### [WHAT TO DO]
Copy every entry word for word. Skip the pictures.

### [DATA TO USE]
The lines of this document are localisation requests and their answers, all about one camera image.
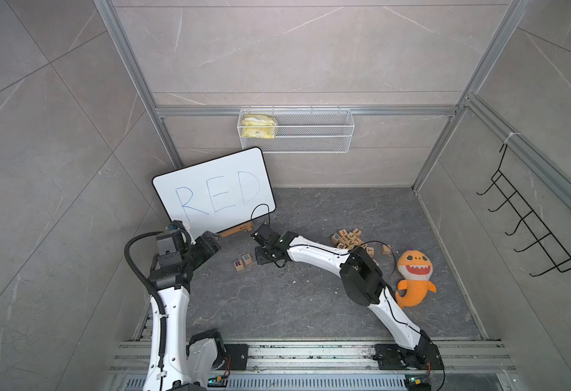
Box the wooden block letter E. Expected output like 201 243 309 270
242 253 254 266

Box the wooden block letter R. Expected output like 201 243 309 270
234 260 245 271

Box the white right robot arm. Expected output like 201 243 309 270
251 223 445 370

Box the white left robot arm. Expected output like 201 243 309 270
123 220 226 390

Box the pile of wooden letter blocks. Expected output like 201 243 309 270
330 228 375 257

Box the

### [YOUR SOLUTION]
The lines of this document are localisation requests and their answers, all about one camera image.
Box the wooden block letter E. Expected output like 201 243 309 270
242 253 254 266

Box the wooden block letter R. Expected output like 201 243 309 270
234 260 245 271

Box the white right robot arm. Expected output like 201 243 309 270
251 223 445 370

Box the white left robot arm. Expected output like 201 243 309 270
123 220 226 390

Box the pile of wooden letter blocks. Expected output like 201 243 309 270
330 228 375 257

Box the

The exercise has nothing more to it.